**PROBLEM REQUIREMENTS**. Every entry in the following listing must be restated word for word, though not its pictures.

>>>>

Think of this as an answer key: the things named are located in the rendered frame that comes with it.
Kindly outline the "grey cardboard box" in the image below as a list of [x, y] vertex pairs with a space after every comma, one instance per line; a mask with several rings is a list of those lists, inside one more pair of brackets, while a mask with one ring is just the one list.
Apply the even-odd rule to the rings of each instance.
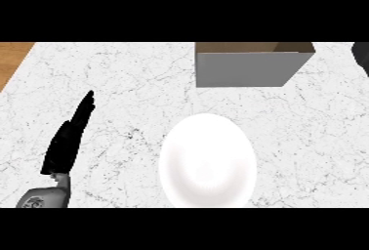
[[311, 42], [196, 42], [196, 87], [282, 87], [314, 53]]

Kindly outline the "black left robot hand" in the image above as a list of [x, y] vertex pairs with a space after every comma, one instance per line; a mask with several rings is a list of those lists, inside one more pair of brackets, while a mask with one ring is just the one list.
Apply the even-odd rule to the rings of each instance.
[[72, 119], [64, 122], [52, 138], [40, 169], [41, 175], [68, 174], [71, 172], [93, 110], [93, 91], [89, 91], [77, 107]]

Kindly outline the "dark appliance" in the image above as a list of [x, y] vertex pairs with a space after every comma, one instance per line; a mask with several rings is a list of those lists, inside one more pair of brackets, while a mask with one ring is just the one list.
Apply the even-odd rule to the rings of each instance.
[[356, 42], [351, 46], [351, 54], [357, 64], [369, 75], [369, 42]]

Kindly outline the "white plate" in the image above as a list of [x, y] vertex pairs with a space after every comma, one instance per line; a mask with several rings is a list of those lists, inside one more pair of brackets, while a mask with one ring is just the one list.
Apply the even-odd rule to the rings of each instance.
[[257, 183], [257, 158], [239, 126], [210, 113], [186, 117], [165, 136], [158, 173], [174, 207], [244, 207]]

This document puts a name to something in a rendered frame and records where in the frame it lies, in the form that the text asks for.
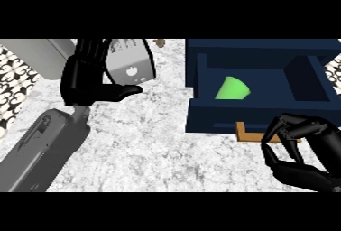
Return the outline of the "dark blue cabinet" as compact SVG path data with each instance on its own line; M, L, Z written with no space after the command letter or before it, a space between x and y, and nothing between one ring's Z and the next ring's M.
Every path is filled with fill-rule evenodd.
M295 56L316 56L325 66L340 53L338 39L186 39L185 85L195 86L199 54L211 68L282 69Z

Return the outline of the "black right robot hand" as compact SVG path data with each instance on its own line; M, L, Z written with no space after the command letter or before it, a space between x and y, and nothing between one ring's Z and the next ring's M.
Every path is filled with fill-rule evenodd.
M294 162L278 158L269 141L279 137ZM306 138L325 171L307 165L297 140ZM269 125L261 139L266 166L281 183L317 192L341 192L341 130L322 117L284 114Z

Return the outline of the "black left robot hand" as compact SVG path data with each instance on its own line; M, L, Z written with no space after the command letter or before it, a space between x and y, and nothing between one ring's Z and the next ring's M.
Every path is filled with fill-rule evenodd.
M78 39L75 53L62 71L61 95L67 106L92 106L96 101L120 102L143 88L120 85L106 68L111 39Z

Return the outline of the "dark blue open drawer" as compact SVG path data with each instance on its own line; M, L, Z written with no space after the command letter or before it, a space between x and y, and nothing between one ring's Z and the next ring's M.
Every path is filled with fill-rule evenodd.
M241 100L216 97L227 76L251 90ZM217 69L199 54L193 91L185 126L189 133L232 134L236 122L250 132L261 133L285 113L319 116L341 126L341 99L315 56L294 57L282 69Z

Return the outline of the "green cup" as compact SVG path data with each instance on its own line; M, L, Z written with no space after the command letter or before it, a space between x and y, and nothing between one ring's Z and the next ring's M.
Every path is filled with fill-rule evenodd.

<<<<

**TASK OUTPUT**.
Think of this as an answer key: the things named are located in the rendered frame that comes with it.
Kindly outline the "grey cardboard box" in the image below as a list of [x, y] vertex pairs with a space after every comma, one instance per line; a mask with several rings is a list of those lists, inside one more pair of brackets, while a mask with one ring is just the one list.
Apply the even-odd rule to the rings of each instance.
[[311, 42], [196, 42], [196, 87], [282, 87], [314, 53]]

Kindly outline the "black left robot hand" in the image above as a list of [x, y] vertex pairs with a space after every comma, one instance per line; a mask with several rings is a list of those lists, inside one more pair of brackets, while a mask with one ring is just the one list.
Apply the even-odd rule to the rings of each instance.
[[72, 119], [64, 122], [52, 138], [40, 169], [41, 175], [68, 174], [71, 172], [93, 110], [93, 91], [89, 91], [77, 107]]

Kindly outline the "dark appliance" in the image above as a list of [x, y] vertex pairs with a space after every comma, one instance per line; a mask with several rings is a list of those lists, inside one more pair of brackets, while a mask with one ring is just the one list.
Apply the even-odd rule to the rings of each instance.
[[356, 42], [351, 46], [351, 54], [357, 64], [369, 75], [369, 42]]

Kindly outline the "white plate" in the image above as a list of [x, y] vertex pairs with a space after every comma, one instance per line; a mask with several rings is a list of those lists, inside one more pair of brackets, while a mask with one ring is just the one list.
Apply the even-odd rule to the rings of each instance.
[[257, 183], [257, 158], [239, 126], [210, 113], [186, 117], [165, 136], [158, 173], [174, 207], [244, 207]]

This document puts a name to something in a rendered frame and records where in the frame it lies, in the form that the text asks for.
Return the outline of the "dark blue cabinet" as compact SVG path data with each instance on its own line; M, L, Z written with no space after the command letter or before it, a space between x and y, and nothing between one ring's Z and the next ring's M.
Every path is filled with fill-rule evenodd.
M295 56L316 56L325 66L340 53L338 39L186 39L185 85L195 86L199 54L211 68L282 69Z

Return the outline of the "black right robot hand" as compact SVG path data with each instance on its own line; M, L, Z written with no space after the command letter or before it, a space between x and y, and nothing between one ring's Z and the next ring's M.
Every path is filled with fill-rule evenodd.
M294 162L278 158L269 141L279 137ZM306 138L325 171L307 165L297 140ZM269 125L261 139L266 166L281 183L317 192L341 192L341 130L322 117L284 114Z

Return the outline of the "black left robot hand" as compact SVG path data with each instance on its own line; M, L, Z written with no space after the command letter or before it, a space between x and y, and nothing between one ring's Z and the next ring's M.
Every path is filled with fill-rule evenodd.
M78 39L75 53L62 71L61 95L67 106L92 106L96 101L120 102L143 88L120 85L106 68L111 39Z

Return the outline of the "dark blue open drawer" as compact SVG path data with each instance on its own line; M, L, Z written with no space after the command letter or before it, a space between x and y, and nothing between one ring's Z and the next ring's M.
Every path is filled with fill-rule evenodd.
M241 100L216 97L227 76L251 90ZM217 69L199 54L193 91L185 126L189 133L232 134L236 122L250 132L261 133L285 113L319 116L341 126L341 99L315 56L294 57L282 69Z

Return the outline of the "green cup" as compact SVG path data with each instance on its own line; M, L, Z written with no space after the command letter or before it, a space between x and y, and nothing between one ring's Z and the next ring's M.
Every path is filled with fill-rule evenodd.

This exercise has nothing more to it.